··· RECORDS TO USE

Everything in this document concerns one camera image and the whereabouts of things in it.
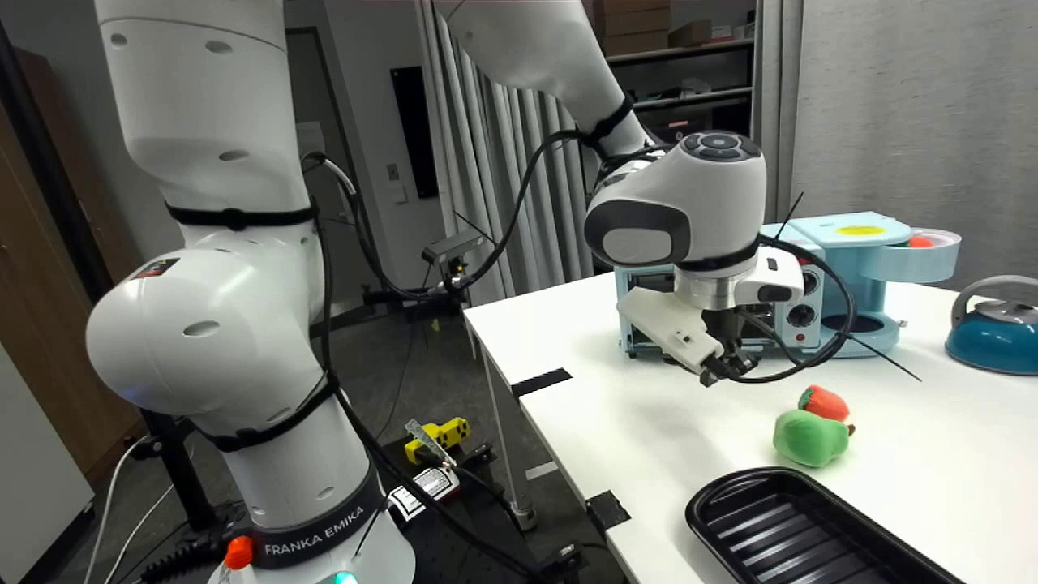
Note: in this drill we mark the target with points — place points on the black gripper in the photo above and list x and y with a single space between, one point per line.
746 328

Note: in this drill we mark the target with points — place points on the light blue toy oven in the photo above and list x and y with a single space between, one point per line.
854 245

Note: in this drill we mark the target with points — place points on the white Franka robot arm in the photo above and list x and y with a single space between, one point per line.
239 327

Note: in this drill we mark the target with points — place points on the black oven knob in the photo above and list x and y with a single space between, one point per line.
803 316
813 284

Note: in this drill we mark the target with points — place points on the red green plush tomato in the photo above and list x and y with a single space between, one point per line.
824 401

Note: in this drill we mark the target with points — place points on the green plush pear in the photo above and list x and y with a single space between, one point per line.
809 439

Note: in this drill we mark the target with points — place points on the red plush ball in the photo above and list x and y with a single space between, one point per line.
918 242

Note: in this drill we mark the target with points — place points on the black ribbed griddle pan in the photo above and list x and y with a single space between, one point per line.
781 535

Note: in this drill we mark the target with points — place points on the small black tape patch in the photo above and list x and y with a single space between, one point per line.
607 510

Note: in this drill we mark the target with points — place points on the grey backdrop curtain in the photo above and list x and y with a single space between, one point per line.
928 131

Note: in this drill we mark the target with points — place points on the white pleated curtain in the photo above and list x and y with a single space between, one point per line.
506 163

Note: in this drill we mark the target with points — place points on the yellow black tool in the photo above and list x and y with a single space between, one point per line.
442 434

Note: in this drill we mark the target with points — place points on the white bottle orange cap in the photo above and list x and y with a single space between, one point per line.
239 554

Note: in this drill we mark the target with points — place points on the brown wooden cabinet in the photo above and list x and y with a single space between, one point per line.
43 271

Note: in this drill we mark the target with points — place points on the white cabinet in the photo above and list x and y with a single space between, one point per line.
35 489

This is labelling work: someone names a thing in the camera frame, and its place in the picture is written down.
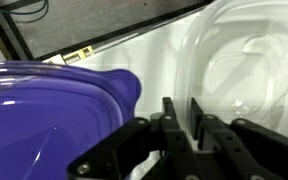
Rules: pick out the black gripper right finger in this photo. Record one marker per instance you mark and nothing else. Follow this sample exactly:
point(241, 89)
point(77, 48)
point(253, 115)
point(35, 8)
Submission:
point(250, 150)

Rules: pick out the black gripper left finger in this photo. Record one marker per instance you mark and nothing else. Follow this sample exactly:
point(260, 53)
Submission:
point(134, 150)

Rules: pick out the purple translucent tupperware lid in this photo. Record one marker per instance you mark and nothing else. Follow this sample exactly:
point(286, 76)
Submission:
point(50, 116)

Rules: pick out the clear plastic tupperware container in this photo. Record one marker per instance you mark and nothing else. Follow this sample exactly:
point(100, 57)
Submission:
point(197, 40)

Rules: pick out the gray mat with black border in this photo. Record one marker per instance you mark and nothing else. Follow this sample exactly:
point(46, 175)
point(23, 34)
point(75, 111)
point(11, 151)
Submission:
point(100, 23)

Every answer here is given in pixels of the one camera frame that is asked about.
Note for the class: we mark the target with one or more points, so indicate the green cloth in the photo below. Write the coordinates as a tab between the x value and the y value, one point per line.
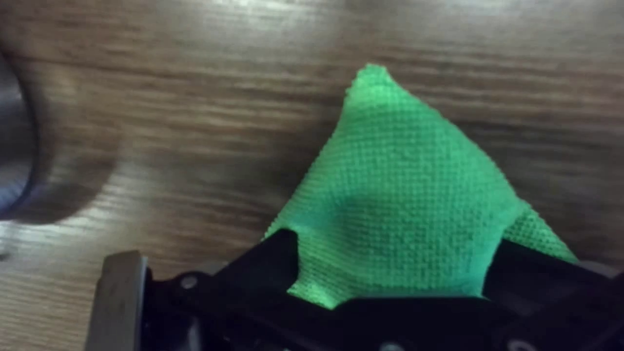
403	195

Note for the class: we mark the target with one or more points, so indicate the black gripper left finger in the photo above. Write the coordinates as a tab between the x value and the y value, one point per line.
120	298

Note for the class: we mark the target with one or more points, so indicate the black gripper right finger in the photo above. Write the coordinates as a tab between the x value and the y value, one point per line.
553	292

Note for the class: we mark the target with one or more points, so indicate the dark metal bowl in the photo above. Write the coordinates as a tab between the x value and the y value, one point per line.
13	142

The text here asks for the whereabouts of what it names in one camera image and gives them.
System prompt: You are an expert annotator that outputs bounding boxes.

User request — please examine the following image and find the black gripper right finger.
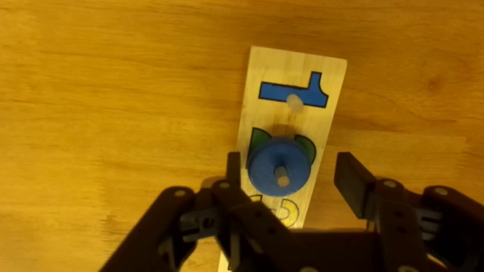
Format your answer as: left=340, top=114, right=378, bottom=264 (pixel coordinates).
left=334, top=151, right=484, bottom=272

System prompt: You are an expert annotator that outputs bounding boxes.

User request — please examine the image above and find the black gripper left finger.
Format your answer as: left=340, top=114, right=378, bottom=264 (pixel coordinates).
left=100, top=149, right=304, bottom=272

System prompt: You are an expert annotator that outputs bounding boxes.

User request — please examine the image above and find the blue round puzzle piece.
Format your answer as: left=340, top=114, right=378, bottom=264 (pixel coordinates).
left=245, top=137, right=313, bottom=197

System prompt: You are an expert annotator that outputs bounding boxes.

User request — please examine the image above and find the wooden number peg board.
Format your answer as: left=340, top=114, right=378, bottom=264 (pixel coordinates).
left=216, top=45, right=349, bottom=272

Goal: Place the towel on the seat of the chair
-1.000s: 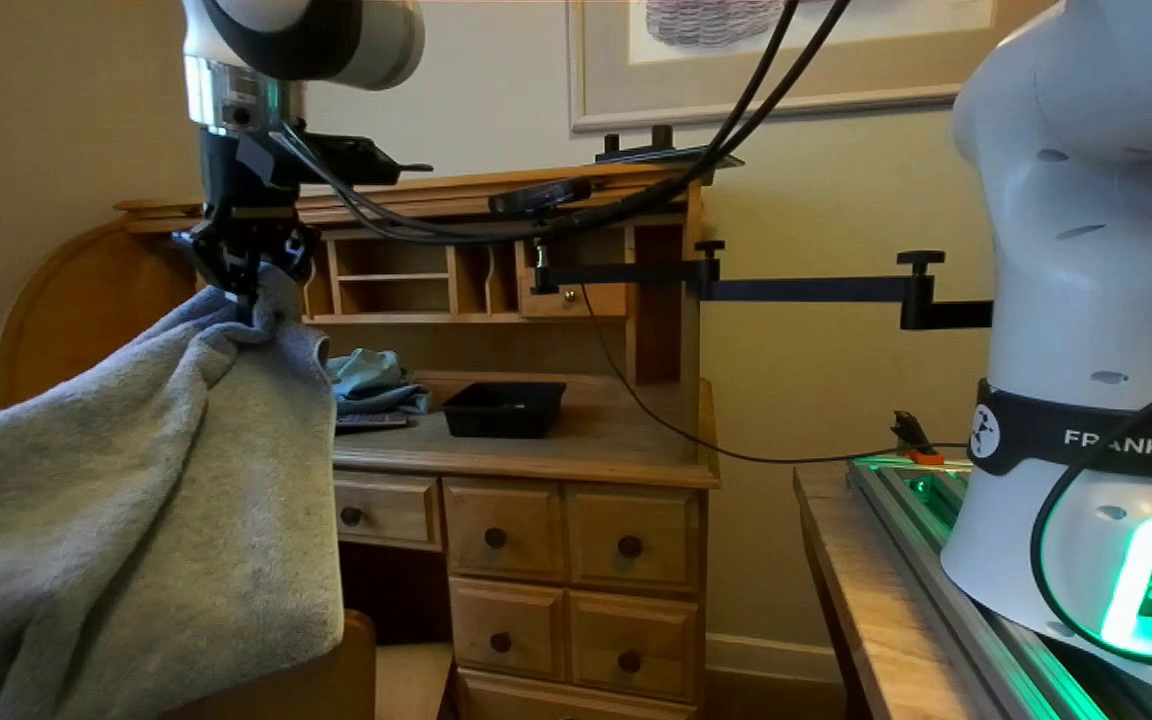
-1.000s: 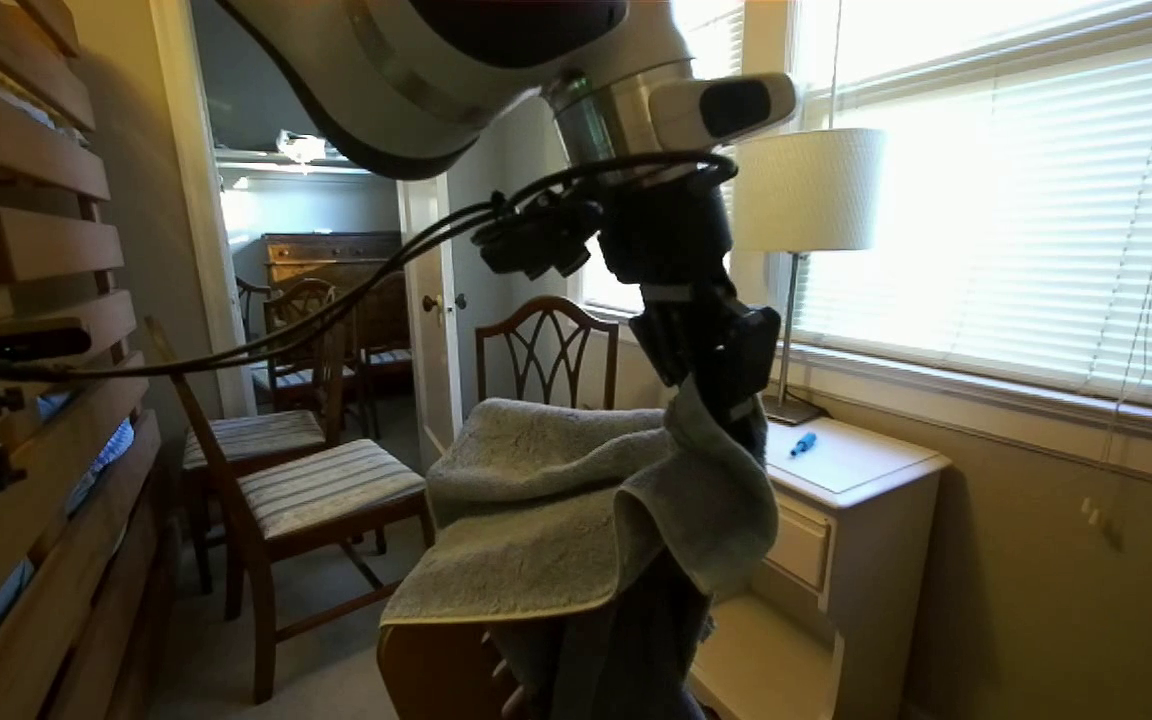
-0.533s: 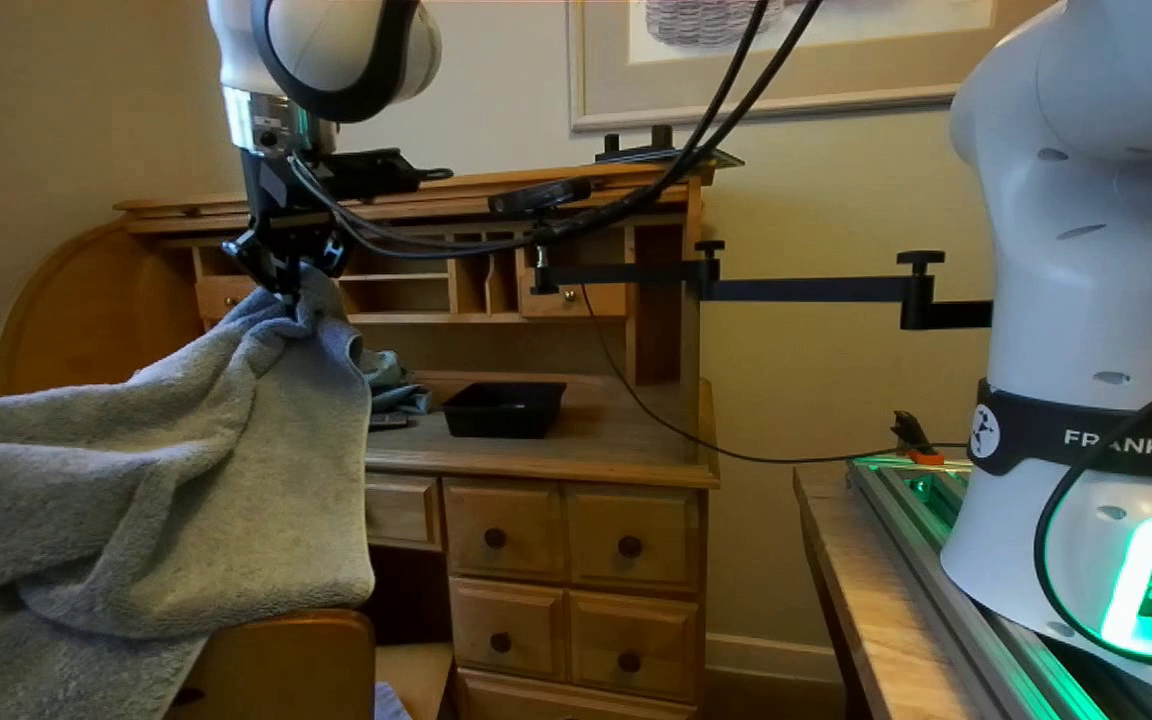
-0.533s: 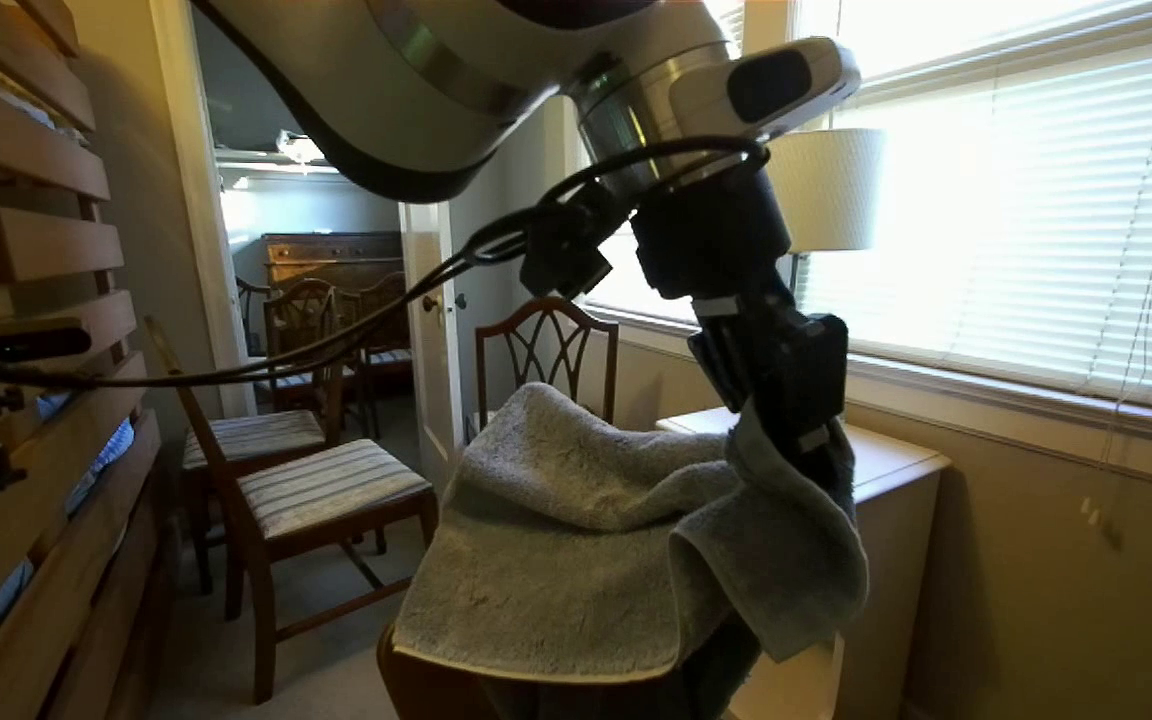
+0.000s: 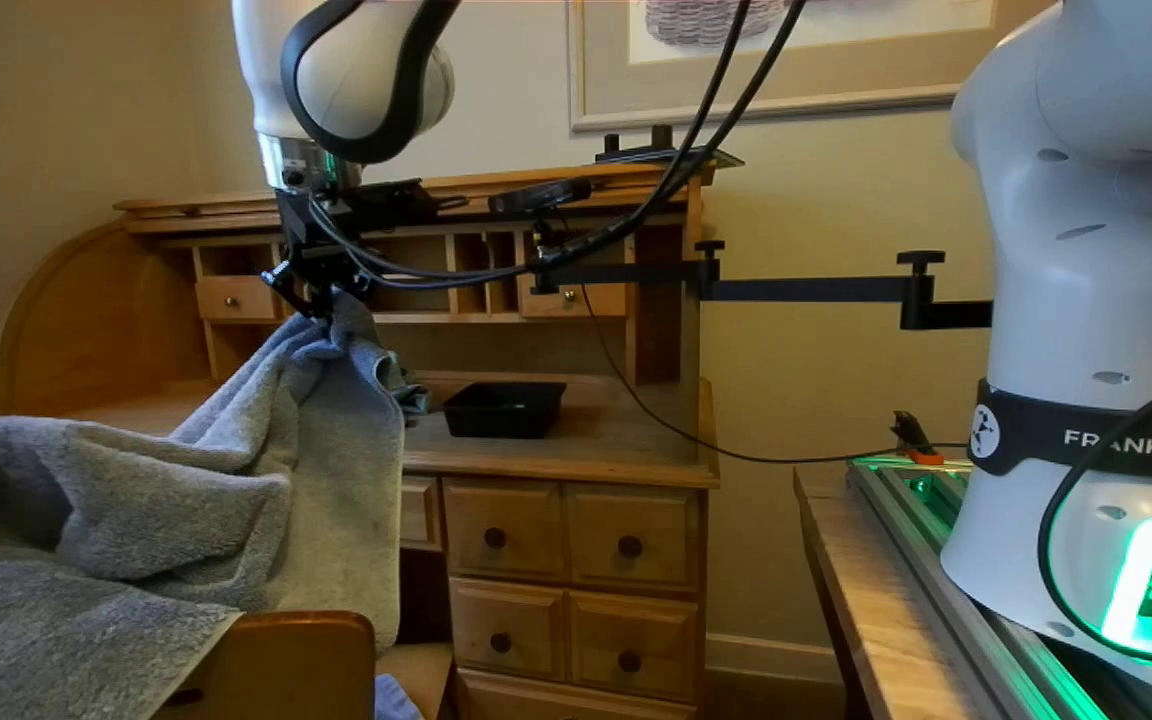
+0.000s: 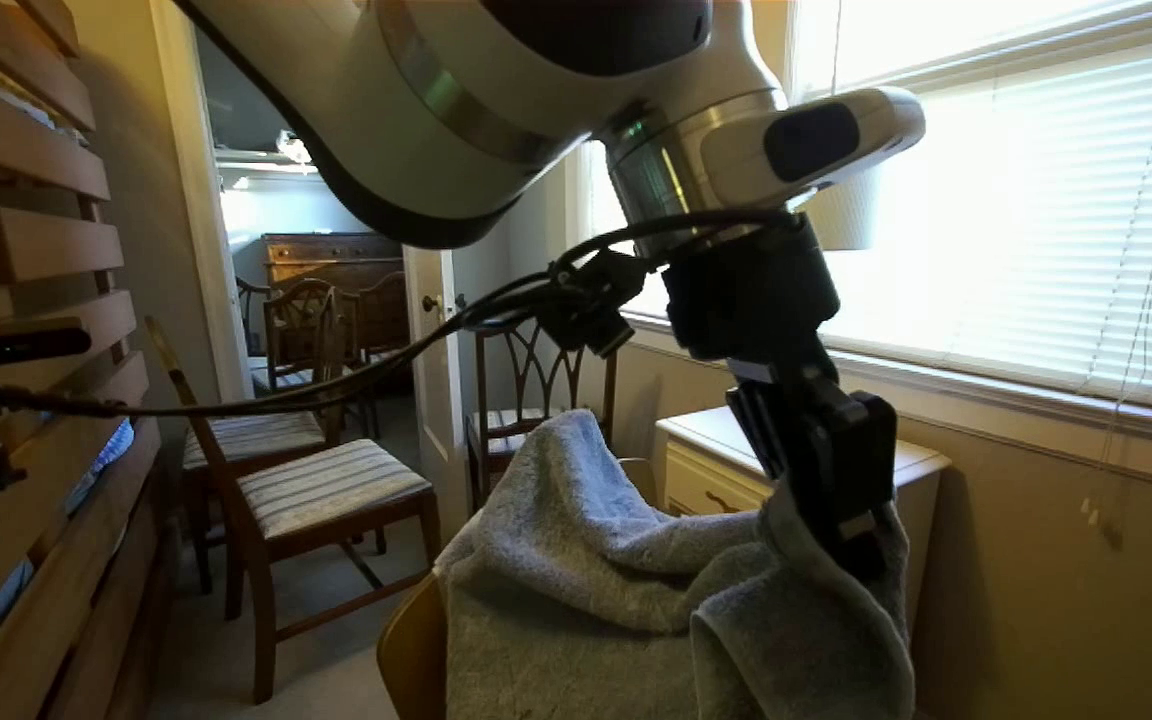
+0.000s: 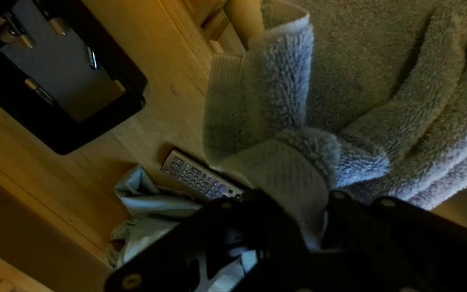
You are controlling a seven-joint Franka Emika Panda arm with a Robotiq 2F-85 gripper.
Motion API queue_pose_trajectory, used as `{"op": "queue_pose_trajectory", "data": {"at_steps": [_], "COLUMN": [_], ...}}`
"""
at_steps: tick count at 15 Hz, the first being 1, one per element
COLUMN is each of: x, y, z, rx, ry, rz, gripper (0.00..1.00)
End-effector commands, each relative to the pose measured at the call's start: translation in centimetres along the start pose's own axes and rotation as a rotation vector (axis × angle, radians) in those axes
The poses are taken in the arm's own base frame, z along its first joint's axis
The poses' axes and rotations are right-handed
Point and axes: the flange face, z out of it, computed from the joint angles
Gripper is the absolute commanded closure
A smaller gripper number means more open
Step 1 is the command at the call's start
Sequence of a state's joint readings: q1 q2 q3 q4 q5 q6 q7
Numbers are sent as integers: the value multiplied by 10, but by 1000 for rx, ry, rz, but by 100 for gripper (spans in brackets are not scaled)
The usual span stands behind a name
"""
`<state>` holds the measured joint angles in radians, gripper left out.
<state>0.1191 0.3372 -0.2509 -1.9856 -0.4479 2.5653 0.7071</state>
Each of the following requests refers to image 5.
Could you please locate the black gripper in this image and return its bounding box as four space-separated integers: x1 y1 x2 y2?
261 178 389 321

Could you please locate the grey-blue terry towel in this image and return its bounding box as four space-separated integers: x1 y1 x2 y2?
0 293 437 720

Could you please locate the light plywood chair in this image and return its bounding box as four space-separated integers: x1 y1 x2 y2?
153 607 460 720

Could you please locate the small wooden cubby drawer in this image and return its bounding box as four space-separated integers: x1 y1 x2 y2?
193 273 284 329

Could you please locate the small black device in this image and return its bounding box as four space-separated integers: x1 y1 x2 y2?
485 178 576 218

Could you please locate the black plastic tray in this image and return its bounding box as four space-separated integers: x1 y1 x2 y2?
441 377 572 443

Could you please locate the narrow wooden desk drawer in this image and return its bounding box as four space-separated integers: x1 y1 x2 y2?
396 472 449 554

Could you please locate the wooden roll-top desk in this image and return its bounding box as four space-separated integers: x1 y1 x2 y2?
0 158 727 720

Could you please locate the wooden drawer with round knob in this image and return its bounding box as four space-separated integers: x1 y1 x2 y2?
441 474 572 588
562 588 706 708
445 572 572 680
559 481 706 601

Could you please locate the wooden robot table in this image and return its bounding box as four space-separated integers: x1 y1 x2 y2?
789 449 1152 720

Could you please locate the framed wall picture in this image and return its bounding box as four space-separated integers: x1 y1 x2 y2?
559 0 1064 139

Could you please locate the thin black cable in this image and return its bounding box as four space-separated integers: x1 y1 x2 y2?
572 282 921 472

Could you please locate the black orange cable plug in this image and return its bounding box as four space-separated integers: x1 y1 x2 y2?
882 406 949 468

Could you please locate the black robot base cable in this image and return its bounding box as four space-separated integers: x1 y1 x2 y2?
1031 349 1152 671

······

Write out exactly the lines above from the line with "A smaller gripper number means more open" through the line with "Numbers are sent", both of them included, and leave out all other lines.

[SOLUTION TO THIS PROBLEM]
A smaller gripper number means more open
Step 1 is the command at the call's start
Sequence of a state's joint readings: q1 q2 q3 q4 q5 q6 q7
Numbers are sent as integers: the value multiplied by 10, but by 1000 for rx, ry, rz, but by 100 for gripper (spans in brackets are not scaled)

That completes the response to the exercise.